Additionally, there will continue to be an increase in public health impacts which will both increase costs and decrease economic productivity.11 Outdoor workers are a portion of urban and rural workforces across the country and extreme heat will harm productivity and health, increasing the need for public services and public health measures, decreasing local and state tax revenue, and potentially disrupting essential services such as infrastructure development and maintenance, law enforcement, and food harvesting. 

Regulatory solutions must remedy rather than exacerbate existing racial, economic, and environmental inequalities. 

The strategic plan states: “To remain resilient credit unions may need to consider adjustments to their fields of membership as well as the types of loan products they offer.” These changes will require careful consideration of disparate impacts. 

Credit unions cannot manage their climate risks by simply withdrawing from serving vulnerable areas and segments of consumers, as this process will exacerbate existing inequalities.

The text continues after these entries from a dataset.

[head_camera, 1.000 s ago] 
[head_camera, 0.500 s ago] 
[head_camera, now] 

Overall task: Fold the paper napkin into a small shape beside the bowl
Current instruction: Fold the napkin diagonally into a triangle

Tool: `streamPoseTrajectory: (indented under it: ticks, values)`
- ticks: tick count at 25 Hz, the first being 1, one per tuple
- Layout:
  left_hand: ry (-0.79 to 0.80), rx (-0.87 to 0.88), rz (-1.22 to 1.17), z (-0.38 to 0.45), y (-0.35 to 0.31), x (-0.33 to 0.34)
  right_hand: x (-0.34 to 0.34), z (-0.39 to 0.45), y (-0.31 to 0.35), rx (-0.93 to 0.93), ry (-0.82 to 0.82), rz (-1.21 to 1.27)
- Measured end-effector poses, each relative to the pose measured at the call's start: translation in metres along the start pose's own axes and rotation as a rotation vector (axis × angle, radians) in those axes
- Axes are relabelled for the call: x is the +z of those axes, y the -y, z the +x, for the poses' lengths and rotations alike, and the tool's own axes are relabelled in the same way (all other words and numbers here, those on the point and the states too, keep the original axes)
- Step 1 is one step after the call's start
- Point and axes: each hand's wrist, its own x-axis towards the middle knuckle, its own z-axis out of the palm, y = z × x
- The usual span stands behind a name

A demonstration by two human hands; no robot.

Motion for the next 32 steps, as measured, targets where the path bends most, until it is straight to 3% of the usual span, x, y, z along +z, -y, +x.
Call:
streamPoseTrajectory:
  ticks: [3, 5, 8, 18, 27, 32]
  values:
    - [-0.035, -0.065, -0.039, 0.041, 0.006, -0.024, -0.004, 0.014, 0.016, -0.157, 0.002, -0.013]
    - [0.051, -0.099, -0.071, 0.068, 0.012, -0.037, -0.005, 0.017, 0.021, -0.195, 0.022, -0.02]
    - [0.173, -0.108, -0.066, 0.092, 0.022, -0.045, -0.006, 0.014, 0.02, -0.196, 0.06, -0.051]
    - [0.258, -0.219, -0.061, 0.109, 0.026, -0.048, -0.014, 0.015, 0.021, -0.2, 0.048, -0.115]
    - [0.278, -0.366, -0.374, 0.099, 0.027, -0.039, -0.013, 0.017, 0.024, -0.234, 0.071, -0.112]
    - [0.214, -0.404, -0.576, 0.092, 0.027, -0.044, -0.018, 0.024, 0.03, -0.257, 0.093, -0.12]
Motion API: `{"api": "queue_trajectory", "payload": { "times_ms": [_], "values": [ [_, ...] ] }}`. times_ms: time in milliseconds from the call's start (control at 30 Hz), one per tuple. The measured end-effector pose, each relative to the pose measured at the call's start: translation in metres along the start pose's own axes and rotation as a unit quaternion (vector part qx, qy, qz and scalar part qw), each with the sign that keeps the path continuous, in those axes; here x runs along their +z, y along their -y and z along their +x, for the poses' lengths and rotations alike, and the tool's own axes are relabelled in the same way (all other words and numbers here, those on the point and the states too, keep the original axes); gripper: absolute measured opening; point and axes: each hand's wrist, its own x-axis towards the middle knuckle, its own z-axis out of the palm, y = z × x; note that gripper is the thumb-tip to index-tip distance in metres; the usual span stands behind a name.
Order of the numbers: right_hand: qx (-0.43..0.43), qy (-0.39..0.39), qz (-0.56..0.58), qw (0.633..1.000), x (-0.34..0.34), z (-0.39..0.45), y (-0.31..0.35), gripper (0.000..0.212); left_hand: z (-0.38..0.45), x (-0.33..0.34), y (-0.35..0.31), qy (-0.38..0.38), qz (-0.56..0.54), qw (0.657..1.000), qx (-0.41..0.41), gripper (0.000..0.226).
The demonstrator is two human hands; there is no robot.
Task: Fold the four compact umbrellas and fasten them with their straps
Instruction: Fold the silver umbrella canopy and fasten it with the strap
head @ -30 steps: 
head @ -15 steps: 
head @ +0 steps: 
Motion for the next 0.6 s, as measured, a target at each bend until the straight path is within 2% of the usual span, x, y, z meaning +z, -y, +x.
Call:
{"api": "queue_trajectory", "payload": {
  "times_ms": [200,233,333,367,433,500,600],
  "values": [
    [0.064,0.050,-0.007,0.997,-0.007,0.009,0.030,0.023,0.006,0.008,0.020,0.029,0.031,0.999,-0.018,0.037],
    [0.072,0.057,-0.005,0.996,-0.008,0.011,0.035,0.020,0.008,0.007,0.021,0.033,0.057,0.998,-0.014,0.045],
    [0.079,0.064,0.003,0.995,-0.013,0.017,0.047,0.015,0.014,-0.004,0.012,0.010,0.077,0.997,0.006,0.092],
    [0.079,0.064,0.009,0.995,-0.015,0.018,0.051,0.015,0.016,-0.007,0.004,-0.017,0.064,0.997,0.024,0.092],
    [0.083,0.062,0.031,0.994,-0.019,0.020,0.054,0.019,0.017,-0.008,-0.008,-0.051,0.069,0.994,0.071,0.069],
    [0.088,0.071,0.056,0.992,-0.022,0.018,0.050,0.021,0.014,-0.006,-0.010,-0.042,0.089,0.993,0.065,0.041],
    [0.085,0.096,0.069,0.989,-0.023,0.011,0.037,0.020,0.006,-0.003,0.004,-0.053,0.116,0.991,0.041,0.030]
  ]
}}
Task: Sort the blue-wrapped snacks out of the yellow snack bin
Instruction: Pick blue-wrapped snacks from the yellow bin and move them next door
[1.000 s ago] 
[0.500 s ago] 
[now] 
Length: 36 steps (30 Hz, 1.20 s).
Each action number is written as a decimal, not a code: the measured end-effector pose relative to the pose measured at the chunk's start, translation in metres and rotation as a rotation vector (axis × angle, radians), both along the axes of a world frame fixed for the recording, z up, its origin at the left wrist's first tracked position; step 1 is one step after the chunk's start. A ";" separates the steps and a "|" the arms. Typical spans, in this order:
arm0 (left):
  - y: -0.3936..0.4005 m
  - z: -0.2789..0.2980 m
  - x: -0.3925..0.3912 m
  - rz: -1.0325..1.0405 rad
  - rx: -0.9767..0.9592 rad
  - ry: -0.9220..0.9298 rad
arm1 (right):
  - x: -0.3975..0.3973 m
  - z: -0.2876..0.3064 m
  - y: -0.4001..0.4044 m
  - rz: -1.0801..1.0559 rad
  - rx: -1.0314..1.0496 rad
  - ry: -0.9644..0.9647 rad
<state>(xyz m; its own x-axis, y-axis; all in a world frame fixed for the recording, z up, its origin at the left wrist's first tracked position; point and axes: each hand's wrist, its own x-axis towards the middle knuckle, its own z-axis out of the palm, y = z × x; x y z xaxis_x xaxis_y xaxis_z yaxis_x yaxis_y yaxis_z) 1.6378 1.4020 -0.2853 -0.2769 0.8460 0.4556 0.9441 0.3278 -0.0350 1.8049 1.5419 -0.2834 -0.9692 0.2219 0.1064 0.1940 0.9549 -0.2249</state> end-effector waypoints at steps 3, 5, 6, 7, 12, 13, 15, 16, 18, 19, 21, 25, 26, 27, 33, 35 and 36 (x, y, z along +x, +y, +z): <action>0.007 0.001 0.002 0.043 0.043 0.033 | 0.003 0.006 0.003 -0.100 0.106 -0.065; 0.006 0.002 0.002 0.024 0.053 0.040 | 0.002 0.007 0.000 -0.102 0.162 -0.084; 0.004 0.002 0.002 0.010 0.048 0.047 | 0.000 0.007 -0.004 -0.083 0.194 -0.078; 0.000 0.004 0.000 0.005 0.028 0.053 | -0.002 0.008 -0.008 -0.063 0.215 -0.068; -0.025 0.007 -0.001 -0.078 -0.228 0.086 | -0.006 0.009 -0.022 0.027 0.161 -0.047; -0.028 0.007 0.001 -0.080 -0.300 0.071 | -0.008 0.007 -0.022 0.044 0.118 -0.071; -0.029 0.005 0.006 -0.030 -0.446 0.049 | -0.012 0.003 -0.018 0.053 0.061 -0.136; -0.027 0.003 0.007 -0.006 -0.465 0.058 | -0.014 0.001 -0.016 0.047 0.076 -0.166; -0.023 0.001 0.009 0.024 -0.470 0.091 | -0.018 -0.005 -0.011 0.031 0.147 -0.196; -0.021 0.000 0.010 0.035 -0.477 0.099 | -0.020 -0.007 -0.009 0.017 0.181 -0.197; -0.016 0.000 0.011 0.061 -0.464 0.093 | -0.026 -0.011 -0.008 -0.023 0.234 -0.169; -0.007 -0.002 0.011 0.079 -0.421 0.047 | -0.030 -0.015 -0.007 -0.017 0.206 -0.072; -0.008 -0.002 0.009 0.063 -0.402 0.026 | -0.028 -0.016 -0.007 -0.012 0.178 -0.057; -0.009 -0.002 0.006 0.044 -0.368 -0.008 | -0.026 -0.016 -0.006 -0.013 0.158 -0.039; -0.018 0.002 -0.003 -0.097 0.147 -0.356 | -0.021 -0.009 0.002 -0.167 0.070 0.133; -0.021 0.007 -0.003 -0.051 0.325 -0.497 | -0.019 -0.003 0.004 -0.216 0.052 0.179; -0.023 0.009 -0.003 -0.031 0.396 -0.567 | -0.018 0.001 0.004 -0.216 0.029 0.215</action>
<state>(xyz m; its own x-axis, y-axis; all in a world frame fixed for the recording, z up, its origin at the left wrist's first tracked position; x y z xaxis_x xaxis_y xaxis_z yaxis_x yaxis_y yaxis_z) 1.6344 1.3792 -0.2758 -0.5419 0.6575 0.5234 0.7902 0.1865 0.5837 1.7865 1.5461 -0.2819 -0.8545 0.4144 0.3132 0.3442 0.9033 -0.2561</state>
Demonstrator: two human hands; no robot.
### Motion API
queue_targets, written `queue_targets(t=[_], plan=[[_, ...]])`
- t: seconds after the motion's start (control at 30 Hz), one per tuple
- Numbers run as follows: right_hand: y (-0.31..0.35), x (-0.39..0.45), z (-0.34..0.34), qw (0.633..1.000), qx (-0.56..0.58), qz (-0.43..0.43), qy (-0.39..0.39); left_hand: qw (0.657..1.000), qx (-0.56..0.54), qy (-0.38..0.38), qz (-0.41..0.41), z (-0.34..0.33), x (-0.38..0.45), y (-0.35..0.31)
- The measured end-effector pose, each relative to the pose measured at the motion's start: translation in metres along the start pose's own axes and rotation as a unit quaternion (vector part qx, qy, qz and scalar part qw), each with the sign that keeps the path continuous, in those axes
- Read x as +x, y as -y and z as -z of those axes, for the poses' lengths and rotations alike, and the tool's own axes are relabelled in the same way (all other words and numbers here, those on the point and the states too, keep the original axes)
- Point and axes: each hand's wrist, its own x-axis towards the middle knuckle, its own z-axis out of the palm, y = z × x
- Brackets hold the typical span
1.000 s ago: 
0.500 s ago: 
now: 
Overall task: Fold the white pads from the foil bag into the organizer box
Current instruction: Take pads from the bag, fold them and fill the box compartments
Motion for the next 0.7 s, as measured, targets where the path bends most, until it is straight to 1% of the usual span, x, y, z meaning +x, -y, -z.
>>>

Decades of racist housing, lending, and siting policies that denied households and communities of color equitable access to financial services have resulted in massive racial and economic disparities in climate vulnerability, environmental justice, and public health for these neighborhoods. 

NCUA should work with credit unions to manage climate risk in ways that do not lead to disparate impacts based on race or economic status. Expanding fields of membership and working with their members to enhance climate resilience of property, infrastructure, and businesses are opportunities to mitigate climate risk and promote climate, racial, and economic justice. 

NCUA should incorporate climate risk into current supervision, regulation, and consumer financial protection programs. 

Climate risk should not be narrowly siloed into specific guidance documents, procedures, or committees. Climate change is a cross-cutting issue that should be considered across the strategic mission of the NCUA. We urge NCUA to consider climate risk, racial, and economic justice as they pertain to each of its strategic goals and objectives, including in the following ways. 

Climate Supervisory Guidance 

NCUA should swiftly publish climate supervisory guidance grounded in its statutory safety and soundness authority. This guidance should establish how credit unions must incorporate climate risk and associated racial and economic justice considerations into their governance, strategic planning, and risk management function across the traditional risk stripes, including operational risk, credit risk, market risk, liquidity risk, and reputational risk. NCUA should also work with the FFIEC to develop appropriate guidance and training for examiners to incorporate climate risk into examinations. 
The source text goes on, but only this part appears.